Truthful to Fela's politically-conscious tone while also echoing on stage his remarkable charisma and energy, he quickly became a leader of a currently blooming new afrobeat scene (more on this musical space with our recent podcast "Long Live Afrobeat").


From Africa With Fury: Rise”, his second album out now Knitting Factory Records, is another essential production bringing together Afrobeat best recipe : a ferocious message supported by ferocious afro-grooves.Recorded in Rio De Janeiro and supervised (among others) by the legendary producer Brian Eno, the spirit of this record can be summarized with a simple extract from a recent interview  he gave to Afrobeat Diaries : That's what music should be. Pop music today is all about me, me, me. Nobody is singing about we. But nothing can change if we don't look out for our brothers and sisters."
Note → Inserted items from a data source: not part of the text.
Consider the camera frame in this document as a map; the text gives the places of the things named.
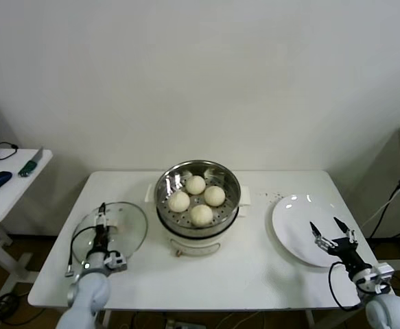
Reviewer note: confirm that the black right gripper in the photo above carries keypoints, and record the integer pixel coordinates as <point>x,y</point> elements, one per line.
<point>345,252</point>

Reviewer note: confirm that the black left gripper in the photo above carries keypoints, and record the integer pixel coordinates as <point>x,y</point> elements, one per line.
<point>101,240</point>

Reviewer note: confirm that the round glass pot lid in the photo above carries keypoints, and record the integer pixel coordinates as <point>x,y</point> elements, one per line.
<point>131,219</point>

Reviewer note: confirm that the white steamed baozi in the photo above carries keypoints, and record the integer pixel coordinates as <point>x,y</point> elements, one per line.
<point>179,201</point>
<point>214,196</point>
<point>195,185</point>
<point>201,215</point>

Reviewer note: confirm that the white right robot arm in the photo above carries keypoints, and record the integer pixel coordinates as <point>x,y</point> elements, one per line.
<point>388,308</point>

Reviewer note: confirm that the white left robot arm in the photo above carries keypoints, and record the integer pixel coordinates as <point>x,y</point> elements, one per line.
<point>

Seun Kuti, March2011 - Photo Vincent B.
At a time where many African populations are courageously standing up against outdated regimes, Fela's scream denouncing dictatorships, corruption, natural resources over-exploitation…has never resonated so loudly. Using his own biting words, Seun takes up his father's torch and tries to keep on inspiring the people currently suffering in silence on the continent.
To be true, the message would not resonate so fiercely without the beats!
Infectious rythmic frames, raging horns, powerful choirs, it's almost impossible to stand still listening to this musical hurricane.
Fela was often saying that “Music will be the weapon of the future”. With "From Africa With Fury: Rise”, his son Seun once again makes the prediction self-fulfilling.
Check it out by yourself and don’t miss out the explosive forthcoming live tour!

Below streaming of "African Soldier" and "Rise" :


Il y a 3 ans son premier album «Many Things» enregistré avec l’orchestre légendaire de son père Egypt 80, fut un véritable coup de tonnerre pour la plupart des fans d’afrobeat.
Fidèle au ton revendicateur de Fela tout en démontrant sur scène un charisme et une énergie faisant eux aussi brillamment écho au «Black President», Seun Kuti s’est vite imposé comme l’un des leaders incontestés d’une nouvelle scène afrobeat en plein renouveau (en passant n’hésitez pas à jeter une oreille sur notre récent podcast "Long Live Afrobeat" tout entier consacré à ce thème).
From Africa With Fury: Rise” son second album qui sort sur le label Knitting Factory Records, est un uppercut afrobeat fracassant qui rassemble les ingrédients de base du genre : un message sans concession servi par un afro-groove incandescent.
Enregistré à Rio de Janeiro et co-produit entre autres par le légendaire Brian Eno, l'esprit de ce disque peut être résumé par un simple extrait d'une récente interview donné à l'excellent blog Afrobeat Diaries : "That's what music should be. Pop music today is all about me, me, me. Nobody is singing about we. But nothing can change if we don't look out for our brothers and sisters."
Au moment ou de nombreux peuples d'Afrique se lèvent courageusement face à des régimes autoritaires d'un autre temps, le cri de rage de Fela dénonçant pêle-mêle dictature, corruption, surexploitation des ressources naturelles... n'a jamais résonné aussi fort. Avec ses mots à lui, tout aussi incisifs, Seun reprend vigoureusement le flambeau de son père et tente lui aussi d'inspirer la majorité qui souffre en silence sur le continent Africain.
Cela dit le discours ne porterait évidemment pas aussi fort sans les beats! 
Rythmiques terribles, cuivres surchauffés, choeurs surpuissants, essayez-donc de rester en place en écoutant ce disque....
Fela disait souvent que "la musique serait l'arme du futur", son plus jeune fils le prend une fois encore au mot. Vérifiez ça par vous-mêmes et ne ratez surtout pas les live à venir!
Ci-dessus streaming de "African Soldier" et "Rise".


P.S : Thanks to Vincent for his great pictures taken last week in Paris.